Segment Start: The data

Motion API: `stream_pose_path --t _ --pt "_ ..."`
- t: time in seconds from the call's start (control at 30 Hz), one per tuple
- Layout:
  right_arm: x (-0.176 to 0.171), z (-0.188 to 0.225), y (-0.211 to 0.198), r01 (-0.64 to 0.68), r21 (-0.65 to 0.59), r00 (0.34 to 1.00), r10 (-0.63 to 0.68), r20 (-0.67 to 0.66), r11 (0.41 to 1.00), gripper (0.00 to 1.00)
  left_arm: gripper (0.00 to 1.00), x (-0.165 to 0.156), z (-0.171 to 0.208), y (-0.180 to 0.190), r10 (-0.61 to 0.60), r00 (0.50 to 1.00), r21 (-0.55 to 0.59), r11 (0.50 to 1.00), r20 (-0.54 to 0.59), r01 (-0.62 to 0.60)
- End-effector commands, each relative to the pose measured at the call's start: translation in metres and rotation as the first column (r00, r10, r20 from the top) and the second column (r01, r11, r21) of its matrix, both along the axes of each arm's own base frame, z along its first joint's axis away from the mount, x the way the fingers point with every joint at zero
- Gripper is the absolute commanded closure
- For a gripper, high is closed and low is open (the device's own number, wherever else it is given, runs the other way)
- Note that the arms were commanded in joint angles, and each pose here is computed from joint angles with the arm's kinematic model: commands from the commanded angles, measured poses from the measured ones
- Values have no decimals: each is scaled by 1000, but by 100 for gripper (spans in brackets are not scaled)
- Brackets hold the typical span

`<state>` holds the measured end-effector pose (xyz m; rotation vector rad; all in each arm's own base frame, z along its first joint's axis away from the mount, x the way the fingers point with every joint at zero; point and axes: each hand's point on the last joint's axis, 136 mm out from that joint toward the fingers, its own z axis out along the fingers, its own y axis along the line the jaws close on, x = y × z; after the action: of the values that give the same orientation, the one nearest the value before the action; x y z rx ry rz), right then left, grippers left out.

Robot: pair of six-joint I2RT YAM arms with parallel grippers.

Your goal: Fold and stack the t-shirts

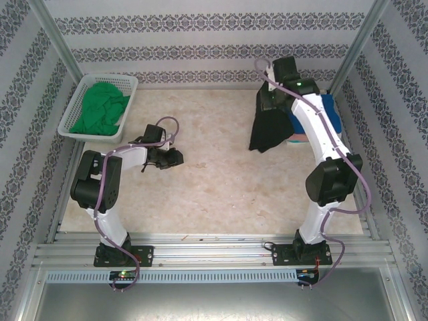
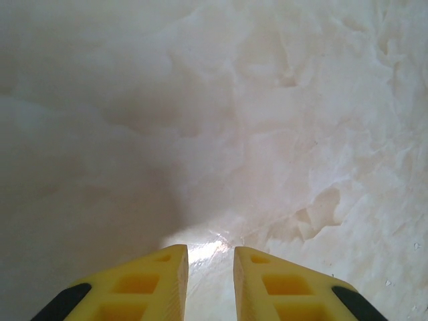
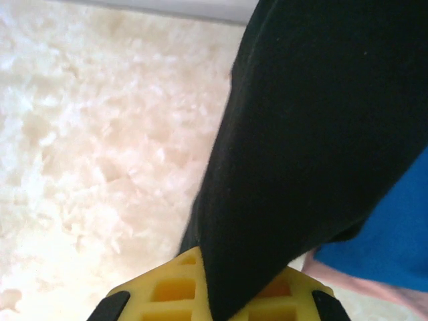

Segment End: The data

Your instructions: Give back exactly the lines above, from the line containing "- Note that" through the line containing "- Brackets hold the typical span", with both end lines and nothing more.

Answer for this exercise:
- Note that the arms were commanded in joint angles, and each pose here is computed from joint angles with the arm's kinematic model: commands from the commanded angles, measured poses from the measured ones
- Values have no decimals: each is scaled by 1000, but by 100 for gripper (spans in brackets are not scaled)
- Brackets hold the typical span

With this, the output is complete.